Остальные сотрудники испуганно замерли над приборами. Только Протасов и Зотов отвернулись и, как ни в чем не бывало, продолжали работу у спектрографа.

— Заявления на стол, — повторил я устало. — Бухгалтерия подготовит расчет. Новых специалистов я уже подобрал.

— Вот так просто? — недоверчиво протянул Соколов.

— А чего тянуть? Неделю на передачу дел, и… — я сделал приглашающий жест к двери.

Они начали расходиться. Первыми ушли Лебедев, Штром и Соколов, сдержанно попрощавшись, но не глядя в глаза. Величковский демонстративно собрал бумаги в потертый портфель. Сорокин и Глушков просто молча вышли.

Когда дверь за последним закрылась, я подошел к окну. На заводском дворе Величковский что-то горячо объяснял Сорокину, размахивая руками.

— Лаборатория свободна, — негромко произнес я, не оборачиваясь. — Можно начинать.

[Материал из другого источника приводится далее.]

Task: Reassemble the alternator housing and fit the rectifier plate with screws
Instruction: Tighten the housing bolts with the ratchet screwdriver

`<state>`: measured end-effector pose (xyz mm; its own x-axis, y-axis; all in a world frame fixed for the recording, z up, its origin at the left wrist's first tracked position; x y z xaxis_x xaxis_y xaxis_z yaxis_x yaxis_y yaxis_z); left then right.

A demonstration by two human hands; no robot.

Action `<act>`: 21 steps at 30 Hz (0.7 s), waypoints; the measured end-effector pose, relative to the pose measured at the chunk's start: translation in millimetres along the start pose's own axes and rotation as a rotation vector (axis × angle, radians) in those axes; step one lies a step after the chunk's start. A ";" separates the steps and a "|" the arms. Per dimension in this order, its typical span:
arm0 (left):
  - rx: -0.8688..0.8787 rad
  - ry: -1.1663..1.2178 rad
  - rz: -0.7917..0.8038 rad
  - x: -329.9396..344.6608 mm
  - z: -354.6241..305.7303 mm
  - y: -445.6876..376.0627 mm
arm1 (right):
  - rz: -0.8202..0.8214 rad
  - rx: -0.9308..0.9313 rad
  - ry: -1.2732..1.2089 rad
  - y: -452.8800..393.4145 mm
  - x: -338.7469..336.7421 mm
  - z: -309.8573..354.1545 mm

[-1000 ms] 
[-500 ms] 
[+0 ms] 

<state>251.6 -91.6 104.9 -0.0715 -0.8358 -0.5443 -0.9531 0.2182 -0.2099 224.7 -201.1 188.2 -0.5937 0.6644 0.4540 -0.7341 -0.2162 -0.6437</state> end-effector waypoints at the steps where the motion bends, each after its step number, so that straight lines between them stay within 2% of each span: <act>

Протасов и Зотов быстро заперли двери и начали составлять опись оборудования для списания. Через три дня все необходимое будет тайно вывезено в подвал старого особняка на Таганке. Правда, они об этом не совсем в курсе.

Я еще раз взглянул в окно. Величковский уже уехал на извозчике, всем своим видом демонстрируя оскорбленное достоинство. На заводском дворе кипела обычная жизнь.